TASK TO CARRY OUT ::
The reply should match the listing below character for character, except that no image is carried over.
☆ ☆ ☆ ☆ ☆ ☆ ☆
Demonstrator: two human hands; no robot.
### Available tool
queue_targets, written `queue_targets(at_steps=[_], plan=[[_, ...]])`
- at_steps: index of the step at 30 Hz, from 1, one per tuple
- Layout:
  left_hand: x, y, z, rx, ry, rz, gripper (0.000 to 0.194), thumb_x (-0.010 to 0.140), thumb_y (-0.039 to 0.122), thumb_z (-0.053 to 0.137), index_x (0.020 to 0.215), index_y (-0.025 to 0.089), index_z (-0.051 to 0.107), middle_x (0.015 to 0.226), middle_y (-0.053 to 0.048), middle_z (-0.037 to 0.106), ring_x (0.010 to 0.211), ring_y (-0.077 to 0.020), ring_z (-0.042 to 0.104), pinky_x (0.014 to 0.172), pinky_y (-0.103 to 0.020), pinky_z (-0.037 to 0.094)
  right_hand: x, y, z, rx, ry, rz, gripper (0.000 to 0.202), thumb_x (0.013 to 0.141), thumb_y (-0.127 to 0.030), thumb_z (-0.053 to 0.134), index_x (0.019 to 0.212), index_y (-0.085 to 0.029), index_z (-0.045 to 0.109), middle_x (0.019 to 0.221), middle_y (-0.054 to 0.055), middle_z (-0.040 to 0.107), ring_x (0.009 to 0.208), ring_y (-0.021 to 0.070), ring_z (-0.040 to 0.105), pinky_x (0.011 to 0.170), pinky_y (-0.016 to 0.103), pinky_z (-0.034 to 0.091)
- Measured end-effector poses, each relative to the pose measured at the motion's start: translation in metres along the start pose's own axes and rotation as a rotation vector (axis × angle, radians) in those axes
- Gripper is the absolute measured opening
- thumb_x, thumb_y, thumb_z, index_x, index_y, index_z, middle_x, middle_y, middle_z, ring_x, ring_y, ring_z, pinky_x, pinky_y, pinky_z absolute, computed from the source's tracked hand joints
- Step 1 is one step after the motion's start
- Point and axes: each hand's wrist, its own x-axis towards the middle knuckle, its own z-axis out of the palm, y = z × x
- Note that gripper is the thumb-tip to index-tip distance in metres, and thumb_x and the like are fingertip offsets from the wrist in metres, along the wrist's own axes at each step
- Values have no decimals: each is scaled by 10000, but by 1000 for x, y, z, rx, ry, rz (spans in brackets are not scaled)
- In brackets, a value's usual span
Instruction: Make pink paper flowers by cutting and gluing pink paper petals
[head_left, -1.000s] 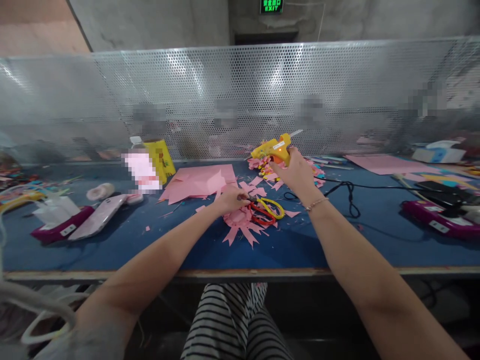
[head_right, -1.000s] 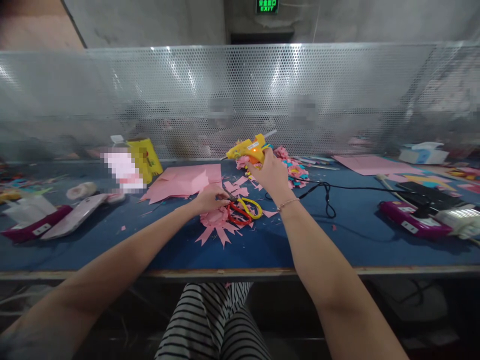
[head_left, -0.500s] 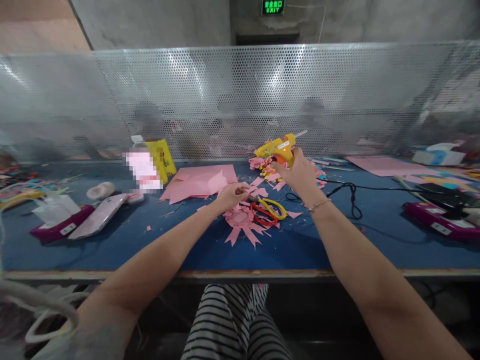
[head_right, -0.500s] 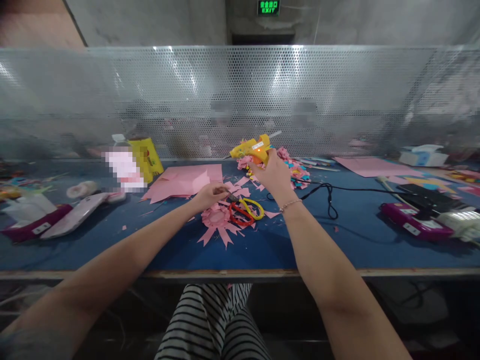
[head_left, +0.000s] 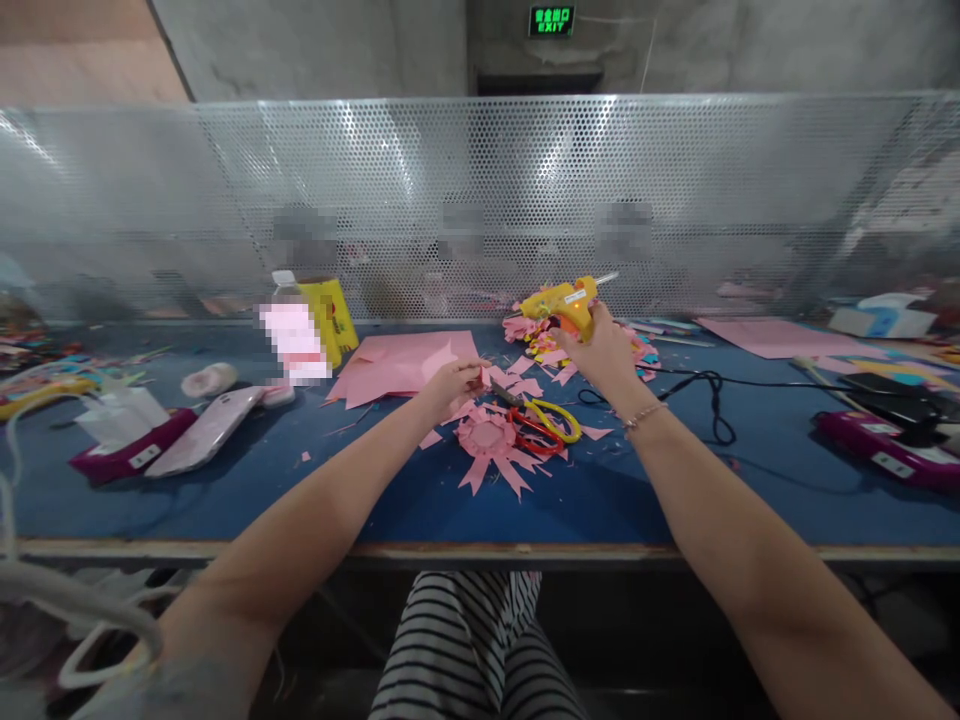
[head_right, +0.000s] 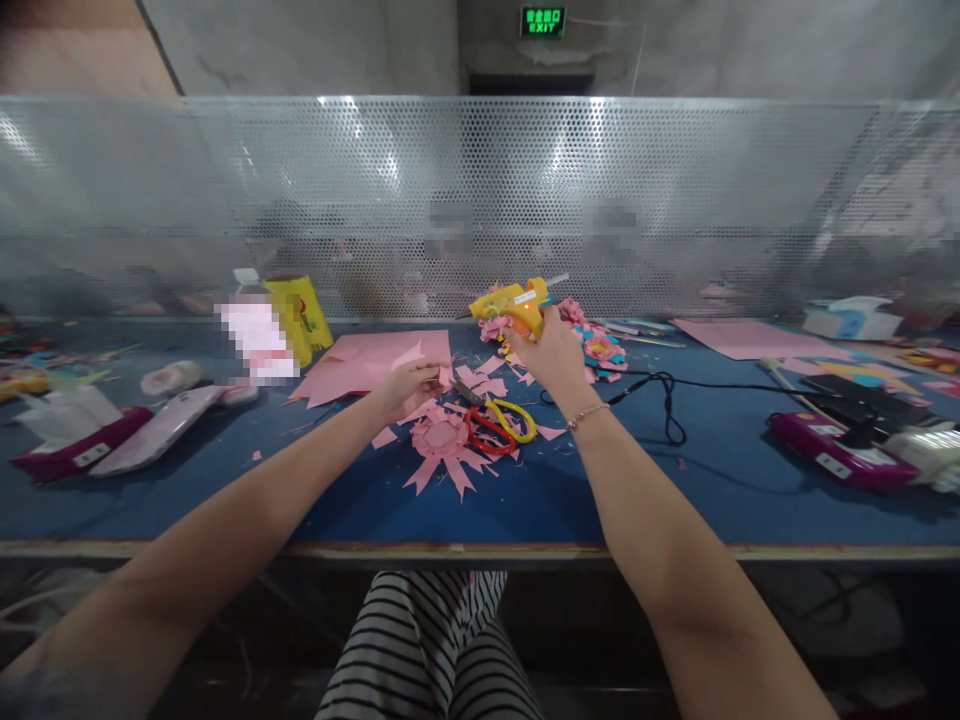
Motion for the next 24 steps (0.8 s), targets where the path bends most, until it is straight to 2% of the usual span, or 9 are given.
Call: queue_targets(at_steps=[7,11,17,21,24], plan=[[1,0,-2,-26,29,-60,78,711,82,503,732,127,563,582,-13,576,560,-67,553,664,-237,457,0,-2,-3,52,-36,44,520,638,-536,505,979,-147,465,828,117,590,796,277,555,615,365,407],[1,-1,-3,-39,14,-55,46,721,114,513,692,120,547,567,-16,571,542,-62,545,628,-217,459,1,-1,0,139,-52,47,512,632,-516,523,983,-150,455,845,111,569,798,251,548,637,363,415],[-1,1,1,-85,17,-33,91,722,162,528,643,120,509,548,-12,554,535,-75,555,593,-218,464,5,6,4,333,-12,67,636,531,-449,633,1048,-160,398,859,56,518,792,221,528,661,374,430],[-5,4,5,-145,51,-31,76,721,161,525,658,126,501,544,-3,555,520,-85,564,578,-235,470,6,0,1,365,-32,90,646,501,-357,670,1044,-141,394,880,72,509,819,234,517,684,383,429],[-8,4,8,-112,45,28,83,726,182,522,671,125,500,550,-8,571,518,-86,570,568,-234,470,4,-8,-2,378,-65,53,602,502,-331,669,1012,-142,411,905,89,508,862,252,507,700,394,431]])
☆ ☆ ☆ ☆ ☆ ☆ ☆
SOLVED PROBLEM ::
Demonstrator: two human hands; no robot.
### Available tool
queue_targets, written `queue_targets(at_steps=[_], plan=[[_, ...]])`
- at_steps: index of the step at 30 Hz, from 1, one per tuple
- Layout:
  left_hand: x, y, z, rx, ry, rz, gripper (0.000 to 0.194), thumb_x (-0.010 to 0.140), thumb_y (-0.039 to 0.122), thumb_z (-0.053 to 0.137), index_x (0.020 to 0.215), index_y (-0.025 to 0.089), index_z (-0.051 to 0.107), middle_x (0.015 to 0.226), middle_y (-0.053 to 0.048), middle_z (-0.037 to 0.106), ring_x (0.010 to 0.211), ring_y (-0.077 to 0.020), ring_z (-0.042 to 0.104), pinky_x (0.014 to 0.172), pinky_y (-0.103 to 0.020), pinky_z (-0.037 to 0.094)
  right_hand: x, y, z, rx, ry, rz, gripper (0.000 to 0.202), thumb_x (0.013 to 0.141), thumb_y (-0.127 to 0.030), thumb_z (-0.053 to 0.134), index_x (0.019 to 0.212), index_y (-0.085 to 0.029), index_z (-0.045 to 0.109), middle_x (0.019 to 0.221), middle_y (-0.054 to 0.055), middle_z (-0.040 to 0.107), ring_x (0.009 to 0.208), ring_y (-0.021 to 0.070), ring_z (-0.040 to 0.105), pinky_x (0.011 to 0.170), pinky_y (-0.016 to 0.103), pinky_z (-0.034 to 0.091)
- Measured end-effector poses, each relative to the pose measured at the motion's start: translation in metres along the start pose's own axes and rotation as a rotation vector (axis × angle, radians) in those axes
- Gripper is the absolute measured opening
- thumb_x, thumb_y, thumb_z, index_x, index_y, index_z, middle_x, middle_y, middle_z, ring_x, ring_y, ring_z, pinky_x, pinky_y, pinky_z absolute, computed from the source's tracked hand joints
- Step 1 is one step after the motion's start
- Point and axes: each hand's wrist, its own x-axis towards the middle knuckle, its own z-axis out of the palm, y = z × x
- Note that gripper is the thumb-tip to index-tip distance in metres, and thumb_x and the like are fingertip offsets from the wrist in metres, along the wrist's own axes at each step
- Values have no decimals: each is scaled by 10000, but by 1000 for x, y, z, rx, ry, rz (spans in brackets are not scaled)
- In brackets, a value's usual span
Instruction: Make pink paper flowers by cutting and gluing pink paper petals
[head_left, -1.000s] 
[head_right, -1.000s] 
[head_left, -0.500s] 
[head_right, -0.500s] 
[head_left, +0.000s] 
[head_right, +0.000s] 
Motion for the next 24 steps (0.8 s), targets where the path bends most, until it is straight to 2% of the usual span, or 9 are given.
Call: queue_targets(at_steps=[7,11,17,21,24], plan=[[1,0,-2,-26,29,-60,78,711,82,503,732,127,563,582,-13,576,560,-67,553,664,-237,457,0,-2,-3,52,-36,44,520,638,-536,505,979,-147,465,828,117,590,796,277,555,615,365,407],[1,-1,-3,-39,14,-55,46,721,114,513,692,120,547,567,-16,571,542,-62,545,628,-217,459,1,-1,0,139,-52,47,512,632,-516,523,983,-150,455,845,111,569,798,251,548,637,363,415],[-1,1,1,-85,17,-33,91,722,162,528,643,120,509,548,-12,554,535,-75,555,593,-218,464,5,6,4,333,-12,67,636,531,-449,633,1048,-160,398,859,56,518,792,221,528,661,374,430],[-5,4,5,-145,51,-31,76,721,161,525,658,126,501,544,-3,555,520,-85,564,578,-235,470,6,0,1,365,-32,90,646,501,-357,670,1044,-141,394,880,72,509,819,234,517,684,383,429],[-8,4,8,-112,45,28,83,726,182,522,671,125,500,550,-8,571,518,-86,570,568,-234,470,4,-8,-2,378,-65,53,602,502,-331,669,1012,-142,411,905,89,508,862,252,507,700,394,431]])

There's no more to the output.